Exkaldi Numpy achivements have a method __.map(...)__ . We map a softmax function to all matrixs.

In [4]:
prob = prob.map( lambda x: exkaldi.nn.log_softmax(x, axis=1) )

prob.subset(nHead=1).data

{'1272-128104-0000': array([[-14.927118 ,  -2.1667948, -12.816571 , ..., -13.205126 ,
         -13.085374 ,  -7.238185 ],
        [-14.330314 ,  -2.149106 , -12.807892 , ..., -12.644412 ,
         -12.065705 ,  -7.9584923],
        [-16.05725  ,  -1.995657 , -13.714809 , ..., -13.165111 ,
         -13.092941 ,  -9.652242 ],
        ...,
        [-15.551076 ,  -1.2450314, -13.523589 , ..., -12.061856 ,
         -10.668505 ,  -7.116    ],
        [-16.484016 ,  -1.070816 , -13.709951 , ..., -11.353367 ,
         -10.70671  ,  -7.8562517],
        [-17.505625 ,  -1.4061432, -14.523107 , ..., -11.525532 ,
         -11.535381 ,  -8.860452 ]], dtype=float32)}

Then decode based on WFST. HCLG graph file and HMM model file have been generated (07_train_triphone_HMM-GMM_delta).

In [5]:
HCLGFile = os.path.join(dataDir, "exp", "train_delta", "graph", "HCLG.fst")

hmmFile = os.path.join(dataDir, "exp", "train_delta", "final.mdl")

And for convenience, prepare lexicons.

In [6]:
lexFile = os.path.join(dataDir, "exp", "lexicons.lex")

lexicons = exkaldi.decode.graph.load_lex(lexFile)

lexicons

<exkaldi.decode.graph.LexiconBank at 0x7febdcc495e0>

Use __nn_decode__ function. 

In [7]:
lat = exkaldi.decode.wfst.nn_decode(prob, hmmFile, HCLGFile, symbolTable=lexicons("words"))

lat

<exkaldi.decode.wfst.Lattice at 0x7febc5f5c3a0>

In [8]:
outDir = os.path.join(dataDir, "exp", "train_DNN", "decode_test")

exkaldi.utils.make_dependent_dirs(outDir, False)

lat.save( os.path.join(outDir,"test.lat") )

'librispeech_dummy/exp/train_DNN/decode_test/test.lat'

From lattice get 1-best result and score it.

In [9]:
refIntFile = os.path.join(dataDir, "exp", "train_delta", "decode_test", "text.int")

for penalty in [0., 0.5, 1.0]:
    for LMWT in range(10, 15):
    
        newLat = lat.add_penalty(penalty)
        result = newLat.get_1best(lexicons("words"), hmmFile, lmwt=LMWT, acwt=0.5)

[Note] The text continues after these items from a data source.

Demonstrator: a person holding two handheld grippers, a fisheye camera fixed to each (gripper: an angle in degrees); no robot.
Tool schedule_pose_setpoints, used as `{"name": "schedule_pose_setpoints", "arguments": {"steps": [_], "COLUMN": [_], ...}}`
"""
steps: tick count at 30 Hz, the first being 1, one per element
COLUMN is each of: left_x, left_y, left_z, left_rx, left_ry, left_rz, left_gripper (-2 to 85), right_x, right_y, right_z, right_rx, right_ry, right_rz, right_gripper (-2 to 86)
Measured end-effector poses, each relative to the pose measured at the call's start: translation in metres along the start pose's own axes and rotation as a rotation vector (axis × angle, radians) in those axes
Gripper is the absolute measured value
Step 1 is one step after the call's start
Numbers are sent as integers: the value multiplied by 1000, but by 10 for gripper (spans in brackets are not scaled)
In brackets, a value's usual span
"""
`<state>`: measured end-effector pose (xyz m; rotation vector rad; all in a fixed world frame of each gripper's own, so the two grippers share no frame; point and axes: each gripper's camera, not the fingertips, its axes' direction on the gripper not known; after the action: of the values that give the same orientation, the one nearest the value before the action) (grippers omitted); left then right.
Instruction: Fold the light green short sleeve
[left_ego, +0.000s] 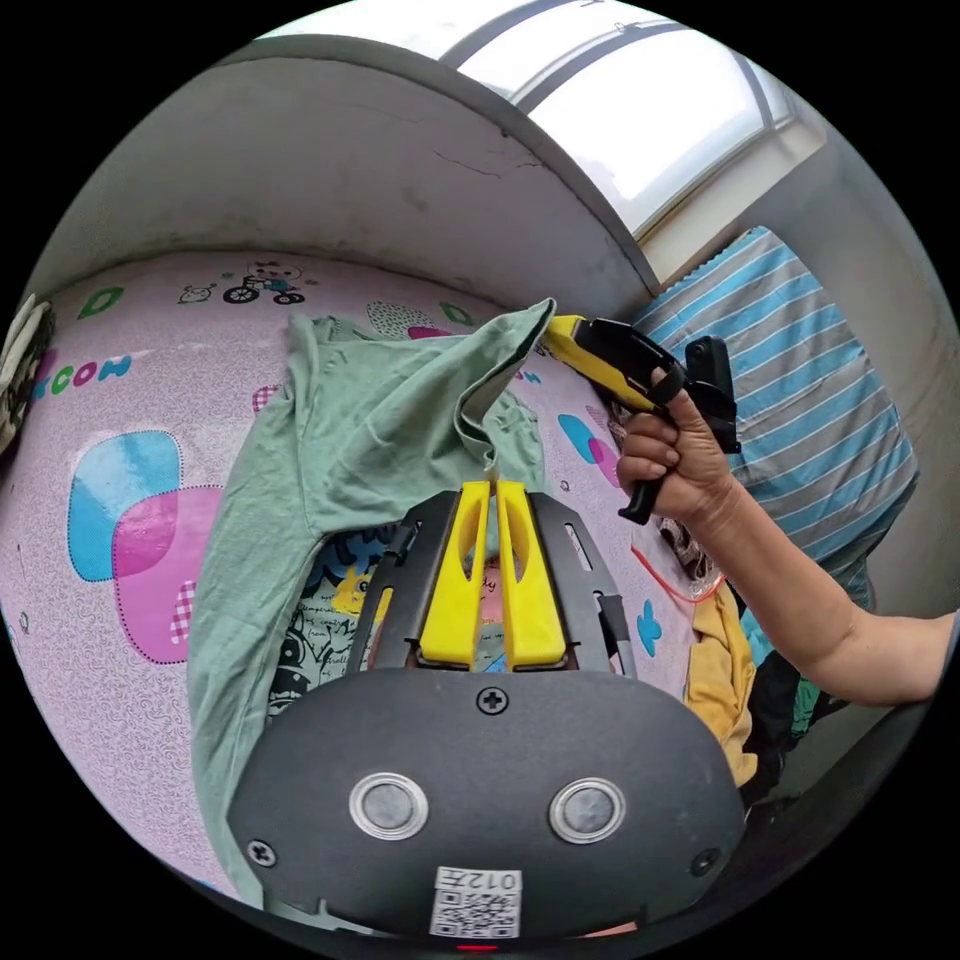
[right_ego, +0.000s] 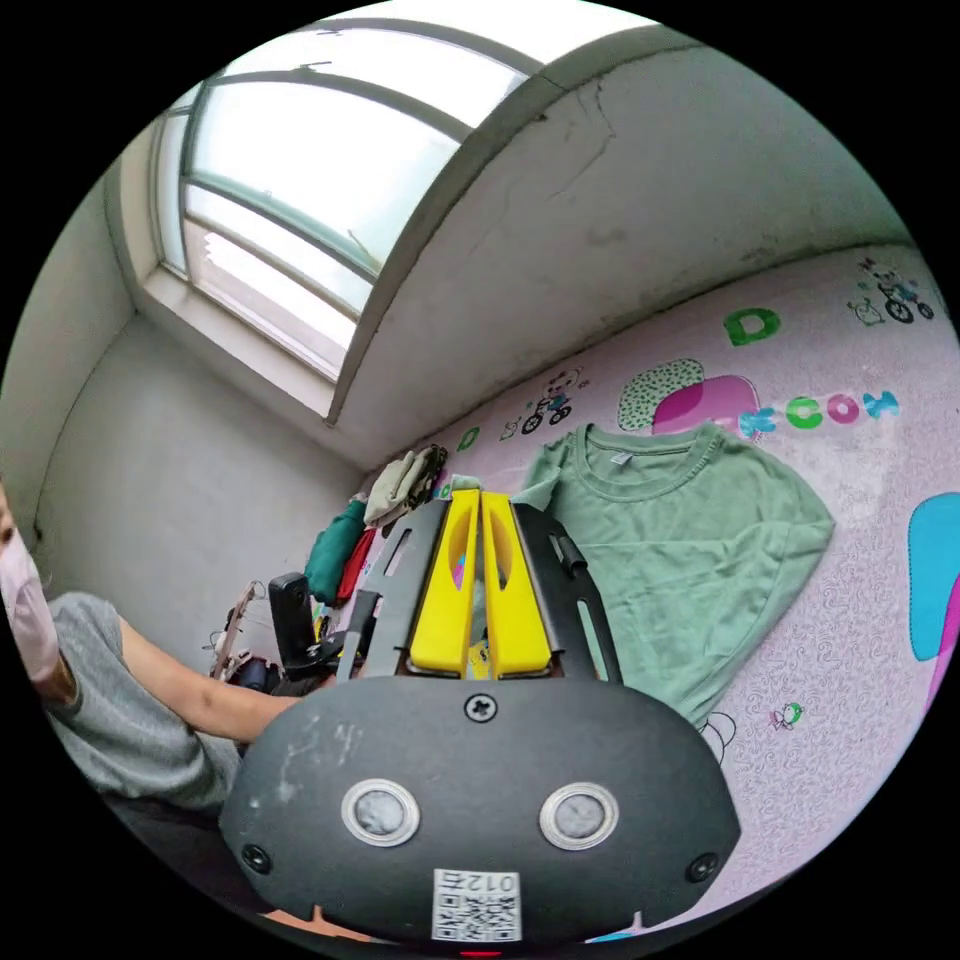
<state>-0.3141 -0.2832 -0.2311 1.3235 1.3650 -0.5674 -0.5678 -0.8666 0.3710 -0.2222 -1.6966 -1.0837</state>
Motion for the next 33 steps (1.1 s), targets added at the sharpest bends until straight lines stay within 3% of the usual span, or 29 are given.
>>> {"name": "schedule_pose_setpoints", "arguments": {"steps": [2,7,15,20,28,33], "left_x": [0,-10,-8,-16,-20,-45], "left_y": [5,18,24,29,49,66], "left_z": [12,44,78,122,109,63], "left_rx": [-22,-102,-107,-253,-208,-237], "left_ry": [-21,-22,-53,20,120,80], "left_rz": [13,-6,16,-7,31,63], "left_gripper": [7,7,8,14,21,20], "right_x": [6,64,81,105,88,57], "right_y": [16,55,81,102,137,164], "right_z": [-1,11,10,30,20,30], "right_rx": [19,-47,9,-156,-108,-194], "right_ry": [88,203,198,393,437,403], "right_rz": [-19,174,192,307,340,310], "right_gripper": [-9,-9,-8,-5,-2,-5]}}
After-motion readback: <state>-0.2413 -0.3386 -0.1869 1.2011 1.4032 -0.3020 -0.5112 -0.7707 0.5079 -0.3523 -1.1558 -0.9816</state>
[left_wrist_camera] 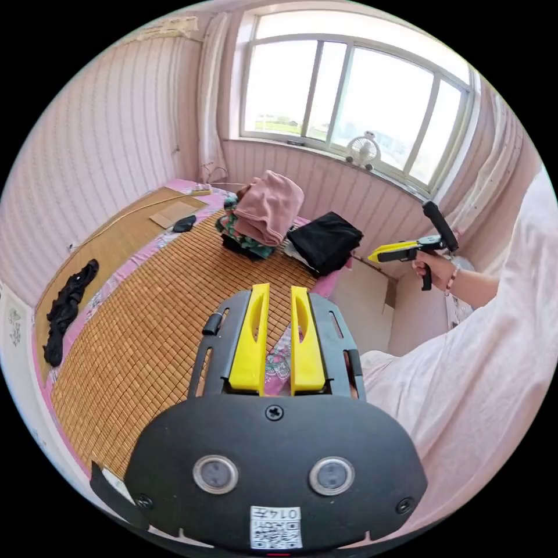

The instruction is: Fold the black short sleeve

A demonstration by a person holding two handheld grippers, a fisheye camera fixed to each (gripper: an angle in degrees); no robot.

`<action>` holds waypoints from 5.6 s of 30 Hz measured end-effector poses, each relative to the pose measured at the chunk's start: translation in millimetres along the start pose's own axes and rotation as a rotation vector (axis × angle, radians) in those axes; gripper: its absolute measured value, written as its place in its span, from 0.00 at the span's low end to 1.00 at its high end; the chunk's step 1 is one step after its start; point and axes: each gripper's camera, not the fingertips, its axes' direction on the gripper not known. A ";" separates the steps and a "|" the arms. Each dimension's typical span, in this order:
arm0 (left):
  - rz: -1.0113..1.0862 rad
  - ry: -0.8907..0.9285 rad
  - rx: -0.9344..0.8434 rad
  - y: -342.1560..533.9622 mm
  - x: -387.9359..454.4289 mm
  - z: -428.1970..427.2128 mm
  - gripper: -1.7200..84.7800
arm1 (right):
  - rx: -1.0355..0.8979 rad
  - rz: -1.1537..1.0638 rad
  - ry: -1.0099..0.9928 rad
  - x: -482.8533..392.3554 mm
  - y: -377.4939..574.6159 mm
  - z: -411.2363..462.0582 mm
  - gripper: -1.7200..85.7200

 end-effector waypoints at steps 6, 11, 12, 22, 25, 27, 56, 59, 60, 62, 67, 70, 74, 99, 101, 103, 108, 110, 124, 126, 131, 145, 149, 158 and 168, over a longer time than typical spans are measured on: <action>0.269 0.160 -0.142 -92.4 35.9 147.6 0.12 | 0.080 0.153 0.077 86.4 -12.5 34.8 0.18; 0.182 0.167 -0.288 -162.4 39.2 263.4 0.13 | 0.153 0.252 0.086 163.2 -34.2 53.8 0.18; 0.154 0.167 -0.316 -174.5 37.9 287.4 0.13 | 0.161 0.272 0.095 182.6 -40.7 59.8 0.18; -0.132 0.245 -0.445 -216.3 11.2 416.6 0.16 | 0.184 0.506 0.115 301.5 -83.9 99.4 0.16; -0.089 0.288 -0.404 -214.3 -0.7 407.3 0.10 | 0.258 0.441 0.122 298.5 -77.9 82.9 0.09; -0.049 0.350 -0.278 -203.8 -17.4 373.3 0.05 | 0.350 0.391 0.085 278.5 -65.2 62.9 0.04; -0.449 0.098 0.423 221.0 -297.6 -115.5 0.01 | 0.393 -0.913 -0.558 -382.8 -236.1 62.4 0.01; -0.520 0.106 0.378 263.7 -320.9 -102.2 0.01 | 0.344 -0.956 -0.463 -411.2 -220.3 106.1 0.01; -0.560 0.123 0.329 276.2 -329.4 -94.0 0.01 | 0.315 -0.945 -0.437 -411.3 -217.8 121.7 0.01; -0.589 0.117 0.253 289.8 -335.8 -83.9 0.01 | 0.272 -0.911 -0.437 -399.9 -219.7 139.8 0.01; -0.575 0.143 0.395 312.7 -329.9 -81.7 0.01 | 0.251 -0.720 -0.598 -347.0 -248.4 142.3 0.02; -0.663 0.064 0.539 340.8 -330.8 -85.8 0.01 | 0.299 -0.696 -0.718 -355.3 -255.8 162.2 0.03; -0.806 0.064 0.533 409.6 -348.8 -63.6 0.01 | 0.092 -0.790 -0.617 -410.8 -258.1 245.7 0.05; -0.965 -0.108 0.151 564.0 -435.5 -74.7 0.01 | -0.562 -0.314 -0.192 -287.7 -294.0 430.4 0.06; -0.954 -0.116 0.155 565.5 -437.9 -79.1 0.01 | -0.570 -0.343 -0.258 -294.8 -311.8 427.3 0.03; -0.943 -0.119 0.162 566.6 -440.6 -84.1 0.01 | -0.555 -0.395 -0.328 -304.6 -334.4 417.0 0.02; -0.943 -0.106 0.210 564.6 -452.4 -102.1 0.01 | -0.320 -0.410 -0.510 -318.4 -445.0 362.7 0.03; -0.953 -0.098 0.256 563.6 -456.9 -110.7 0.01 | -0.141 -0.368 -0.566 -314.6 -475.7 343.2 0.04; -1.011 -0.126 0.202 586.1 -471.6 -111.9 0.01 | -0.572 -0.555 -0.120 -317.5 -398.6 467.2 0.15; -1.001 -0.125 0.196 586.9 -472.1 -113.8 0.01 | -0.615 -0.602 -0.086 -325.7 -397.6 480.7 0.15; -0.972 -0.132 0.185 585.3 -471.5 -115.1 0.01 | -0.544 -0.548 -0.170 -328.7 -425.3 484.5 0.06; -0.966 -0.250 0.290 562.5 -500.3 -142.4 0.01 | -0.124 -0.389 -0.440 -269.0 -554.3 399.4 0.04; -1.122 -0.175 0.164 583.2 -514.8 -115.3 0.01 | -0.272 -0.310 -0.460 -246.4 -548.5 440.2 0.10; -1.108 -0.171 0.102 598.8 -495.3 -103.2 0.01 | -0.437 -0.098 -0.732 -195.9 -491.5 493.4 0.11; -1.102 -0.163 0.129 611.4 -458.3 -108.8 0.01 | -0.424 0.427 -1.058 -191.0 -469.4 547.7 0.13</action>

        score = exkaldi.decode.score.wer(ref=refIntFile, hyp=result, mode="present")
        
        print(f"Penalty {penalty}, LMWT {LMWT}: WER {score.WER}")

Penalty 0.0, LMWT 10: WER 110.98
Penalty 0.0, LMWT 11: WER 110.98
Penalty 0.0, LMWT 12: WER 110.98
Penalty 0.0, LMWT 13: WER 110.98
Penalty 0.0, LMWT 14: WER 110.98
Penalty 0.5, LMWT 10: WER 110.98
Penalty 0.5, LMWT 11: WER 110.98
Penalty 0.5, LMWT 12: WER 110.98
Penalty 0.5, LMWT 13: WER 110.98
Penalty 0.5, LMWT 14: WER 110.98
Penalty 1.0, LMWT 10: WER 110.98
Penalty 1.0, LMWT 11: WER 110.98
Penalty 1.0, LMWT 12: WER 110.98
Penalty 1.0, LMWT 13: WER 110.98
Penalty 1.0, LMWT 14: WER 110.98


In step 10_process_lattice_and_score, the best WER based on HMM-GMM model is about 135% and here is 107% in our experiment. So it is a truth that the performance of HMM-DNN got better.

Up to here, the simple tutorial is over.